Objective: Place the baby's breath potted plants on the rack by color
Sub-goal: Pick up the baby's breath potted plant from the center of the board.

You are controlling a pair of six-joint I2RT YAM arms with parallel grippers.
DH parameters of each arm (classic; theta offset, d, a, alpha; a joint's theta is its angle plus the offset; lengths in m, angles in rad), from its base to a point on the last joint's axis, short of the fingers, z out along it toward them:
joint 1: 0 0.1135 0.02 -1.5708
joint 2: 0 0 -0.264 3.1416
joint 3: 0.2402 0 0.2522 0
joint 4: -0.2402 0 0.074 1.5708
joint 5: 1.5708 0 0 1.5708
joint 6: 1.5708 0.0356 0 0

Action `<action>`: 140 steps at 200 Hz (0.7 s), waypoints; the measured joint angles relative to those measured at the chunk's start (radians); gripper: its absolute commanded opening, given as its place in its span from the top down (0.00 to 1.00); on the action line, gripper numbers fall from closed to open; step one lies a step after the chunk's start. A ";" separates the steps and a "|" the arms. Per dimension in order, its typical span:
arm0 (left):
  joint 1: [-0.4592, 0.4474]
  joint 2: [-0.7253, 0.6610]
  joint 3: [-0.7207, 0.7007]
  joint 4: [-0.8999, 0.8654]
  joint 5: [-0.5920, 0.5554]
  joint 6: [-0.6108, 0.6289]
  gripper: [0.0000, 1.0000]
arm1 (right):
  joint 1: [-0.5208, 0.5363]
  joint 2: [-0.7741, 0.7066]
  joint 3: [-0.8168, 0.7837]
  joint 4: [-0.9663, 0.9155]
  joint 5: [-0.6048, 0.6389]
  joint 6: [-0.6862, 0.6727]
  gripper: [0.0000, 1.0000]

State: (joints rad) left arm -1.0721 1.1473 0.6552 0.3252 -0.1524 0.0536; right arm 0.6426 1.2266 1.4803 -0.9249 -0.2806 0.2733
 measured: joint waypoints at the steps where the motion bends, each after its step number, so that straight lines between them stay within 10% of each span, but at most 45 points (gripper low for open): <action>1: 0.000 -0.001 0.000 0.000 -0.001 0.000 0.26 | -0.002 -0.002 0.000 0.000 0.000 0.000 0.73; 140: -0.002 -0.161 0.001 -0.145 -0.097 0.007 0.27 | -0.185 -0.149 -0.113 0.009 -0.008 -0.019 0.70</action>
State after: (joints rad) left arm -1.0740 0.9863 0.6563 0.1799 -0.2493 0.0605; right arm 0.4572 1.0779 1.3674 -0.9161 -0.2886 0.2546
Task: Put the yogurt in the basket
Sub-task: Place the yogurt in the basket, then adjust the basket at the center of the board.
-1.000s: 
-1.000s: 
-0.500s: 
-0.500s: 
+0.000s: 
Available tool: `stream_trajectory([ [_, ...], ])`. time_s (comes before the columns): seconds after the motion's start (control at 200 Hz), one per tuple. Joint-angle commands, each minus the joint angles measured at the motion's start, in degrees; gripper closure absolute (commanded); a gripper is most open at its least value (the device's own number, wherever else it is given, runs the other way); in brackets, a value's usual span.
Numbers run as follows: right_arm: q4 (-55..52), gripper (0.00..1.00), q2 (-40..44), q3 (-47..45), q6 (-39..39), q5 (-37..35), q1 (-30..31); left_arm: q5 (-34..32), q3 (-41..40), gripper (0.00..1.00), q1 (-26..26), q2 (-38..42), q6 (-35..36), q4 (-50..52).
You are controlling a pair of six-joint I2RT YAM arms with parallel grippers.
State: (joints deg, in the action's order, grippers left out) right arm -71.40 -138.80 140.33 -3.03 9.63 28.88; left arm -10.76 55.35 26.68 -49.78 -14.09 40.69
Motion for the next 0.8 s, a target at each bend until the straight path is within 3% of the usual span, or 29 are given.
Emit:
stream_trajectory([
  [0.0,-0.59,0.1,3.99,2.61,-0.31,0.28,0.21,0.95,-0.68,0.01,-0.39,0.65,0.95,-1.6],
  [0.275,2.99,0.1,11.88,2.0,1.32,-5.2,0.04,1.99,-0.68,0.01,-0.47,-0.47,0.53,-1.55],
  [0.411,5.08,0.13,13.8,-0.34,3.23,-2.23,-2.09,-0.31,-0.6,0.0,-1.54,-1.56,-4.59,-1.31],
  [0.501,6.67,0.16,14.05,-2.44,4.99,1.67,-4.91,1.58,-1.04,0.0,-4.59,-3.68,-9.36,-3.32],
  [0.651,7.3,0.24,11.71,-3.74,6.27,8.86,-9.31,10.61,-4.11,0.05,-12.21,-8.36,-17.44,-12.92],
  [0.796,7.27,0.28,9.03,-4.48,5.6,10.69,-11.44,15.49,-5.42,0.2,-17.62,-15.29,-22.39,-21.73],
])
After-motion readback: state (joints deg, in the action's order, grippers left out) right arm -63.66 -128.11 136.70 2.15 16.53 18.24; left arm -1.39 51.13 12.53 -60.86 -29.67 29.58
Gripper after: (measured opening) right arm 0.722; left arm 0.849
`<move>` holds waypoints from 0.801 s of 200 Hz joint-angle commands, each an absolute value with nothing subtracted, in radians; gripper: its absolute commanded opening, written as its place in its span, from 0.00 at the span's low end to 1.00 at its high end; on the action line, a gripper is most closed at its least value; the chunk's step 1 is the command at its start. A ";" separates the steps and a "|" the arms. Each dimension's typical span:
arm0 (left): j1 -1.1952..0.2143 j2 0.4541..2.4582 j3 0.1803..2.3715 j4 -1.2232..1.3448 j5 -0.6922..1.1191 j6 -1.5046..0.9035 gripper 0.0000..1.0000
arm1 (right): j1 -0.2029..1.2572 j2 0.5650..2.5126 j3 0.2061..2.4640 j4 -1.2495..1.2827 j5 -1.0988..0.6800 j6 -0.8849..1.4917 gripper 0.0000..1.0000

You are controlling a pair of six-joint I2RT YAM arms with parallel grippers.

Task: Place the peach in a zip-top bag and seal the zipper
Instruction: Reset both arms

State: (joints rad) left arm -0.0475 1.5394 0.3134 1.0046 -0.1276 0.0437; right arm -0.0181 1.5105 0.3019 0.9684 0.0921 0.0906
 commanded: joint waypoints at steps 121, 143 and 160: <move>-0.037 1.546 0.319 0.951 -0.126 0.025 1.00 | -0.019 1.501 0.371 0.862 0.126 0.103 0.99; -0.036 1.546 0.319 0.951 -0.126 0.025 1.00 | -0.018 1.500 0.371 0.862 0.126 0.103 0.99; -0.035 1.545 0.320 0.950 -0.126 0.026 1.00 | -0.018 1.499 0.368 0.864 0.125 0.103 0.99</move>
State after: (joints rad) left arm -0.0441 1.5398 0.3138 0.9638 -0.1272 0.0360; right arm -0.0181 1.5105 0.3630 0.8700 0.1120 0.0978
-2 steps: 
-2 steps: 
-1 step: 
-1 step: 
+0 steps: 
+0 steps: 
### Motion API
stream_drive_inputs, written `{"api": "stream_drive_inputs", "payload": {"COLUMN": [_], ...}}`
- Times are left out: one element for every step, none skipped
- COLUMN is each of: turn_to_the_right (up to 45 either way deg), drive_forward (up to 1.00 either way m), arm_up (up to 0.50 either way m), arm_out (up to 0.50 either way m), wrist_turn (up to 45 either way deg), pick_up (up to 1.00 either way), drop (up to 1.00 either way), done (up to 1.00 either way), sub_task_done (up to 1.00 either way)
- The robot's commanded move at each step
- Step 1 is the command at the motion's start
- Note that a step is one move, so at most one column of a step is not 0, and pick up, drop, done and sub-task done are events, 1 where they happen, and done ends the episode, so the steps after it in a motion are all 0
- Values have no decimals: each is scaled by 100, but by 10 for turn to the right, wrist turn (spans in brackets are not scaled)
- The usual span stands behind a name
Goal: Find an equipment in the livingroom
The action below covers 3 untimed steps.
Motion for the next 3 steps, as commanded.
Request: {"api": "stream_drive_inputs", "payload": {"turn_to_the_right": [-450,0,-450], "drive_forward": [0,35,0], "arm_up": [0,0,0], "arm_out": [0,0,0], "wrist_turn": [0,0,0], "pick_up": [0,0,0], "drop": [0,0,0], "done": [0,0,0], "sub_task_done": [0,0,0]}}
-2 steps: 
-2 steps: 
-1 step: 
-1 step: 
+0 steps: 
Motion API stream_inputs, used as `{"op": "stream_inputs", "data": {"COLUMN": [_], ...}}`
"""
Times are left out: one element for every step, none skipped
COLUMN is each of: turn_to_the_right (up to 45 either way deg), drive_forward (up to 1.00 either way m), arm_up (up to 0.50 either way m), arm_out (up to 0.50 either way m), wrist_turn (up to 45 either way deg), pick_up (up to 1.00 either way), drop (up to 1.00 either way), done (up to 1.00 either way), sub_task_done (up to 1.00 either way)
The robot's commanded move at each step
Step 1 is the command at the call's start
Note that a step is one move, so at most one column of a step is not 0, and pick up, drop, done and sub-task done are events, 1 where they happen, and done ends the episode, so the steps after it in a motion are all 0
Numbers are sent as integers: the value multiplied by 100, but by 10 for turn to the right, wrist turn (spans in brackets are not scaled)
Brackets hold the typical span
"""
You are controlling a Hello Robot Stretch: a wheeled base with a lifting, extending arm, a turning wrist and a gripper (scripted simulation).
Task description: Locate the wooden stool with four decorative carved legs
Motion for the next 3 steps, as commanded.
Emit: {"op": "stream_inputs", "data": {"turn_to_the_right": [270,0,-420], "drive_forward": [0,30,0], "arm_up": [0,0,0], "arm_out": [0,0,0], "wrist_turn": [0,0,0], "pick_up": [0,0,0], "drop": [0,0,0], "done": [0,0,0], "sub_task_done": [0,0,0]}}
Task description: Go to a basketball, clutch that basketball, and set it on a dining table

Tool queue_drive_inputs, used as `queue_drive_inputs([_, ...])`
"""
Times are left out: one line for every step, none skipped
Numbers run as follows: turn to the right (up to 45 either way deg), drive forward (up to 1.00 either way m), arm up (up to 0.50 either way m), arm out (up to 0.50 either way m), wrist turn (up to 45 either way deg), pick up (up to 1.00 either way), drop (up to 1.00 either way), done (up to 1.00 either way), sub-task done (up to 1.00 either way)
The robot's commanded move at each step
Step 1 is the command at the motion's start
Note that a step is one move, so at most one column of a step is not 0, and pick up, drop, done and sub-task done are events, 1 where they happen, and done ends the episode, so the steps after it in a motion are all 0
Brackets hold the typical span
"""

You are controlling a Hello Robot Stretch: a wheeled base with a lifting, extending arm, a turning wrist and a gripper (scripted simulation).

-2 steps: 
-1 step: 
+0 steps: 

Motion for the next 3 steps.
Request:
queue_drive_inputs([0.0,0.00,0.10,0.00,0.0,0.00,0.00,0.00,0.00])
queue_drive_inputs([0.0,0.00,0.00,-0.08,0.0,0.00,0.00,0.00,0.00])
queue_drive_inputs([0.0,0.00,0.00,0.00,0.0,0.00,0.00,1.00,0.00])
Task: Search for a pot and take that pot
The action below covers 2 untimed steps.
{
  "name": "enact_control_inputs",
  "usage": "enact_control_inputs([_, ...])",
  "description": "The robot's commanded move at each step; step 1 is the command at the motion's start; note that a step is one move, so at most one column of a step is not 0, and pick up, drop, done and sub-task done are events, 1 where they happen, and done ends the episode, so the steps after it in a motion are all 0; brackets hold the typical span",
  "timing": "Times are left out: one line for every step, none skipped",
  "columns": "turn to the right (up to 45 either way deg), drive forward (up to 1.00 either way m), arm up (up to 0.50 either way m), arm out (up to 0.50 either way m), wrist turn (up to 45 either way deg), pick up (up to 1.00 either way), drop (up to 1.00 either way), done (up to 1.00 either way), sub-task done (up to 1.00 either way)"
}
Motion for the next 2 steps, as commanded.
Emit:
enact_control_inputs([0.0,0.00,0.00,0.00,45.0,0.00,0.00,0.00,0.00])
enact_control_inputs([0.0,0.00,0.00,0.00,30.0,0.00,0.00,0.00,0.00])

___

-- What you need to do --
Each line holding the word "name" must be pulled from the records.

-- Solved problem --
- The usual span stands behind a name
  "name": "enact_control_inputs",

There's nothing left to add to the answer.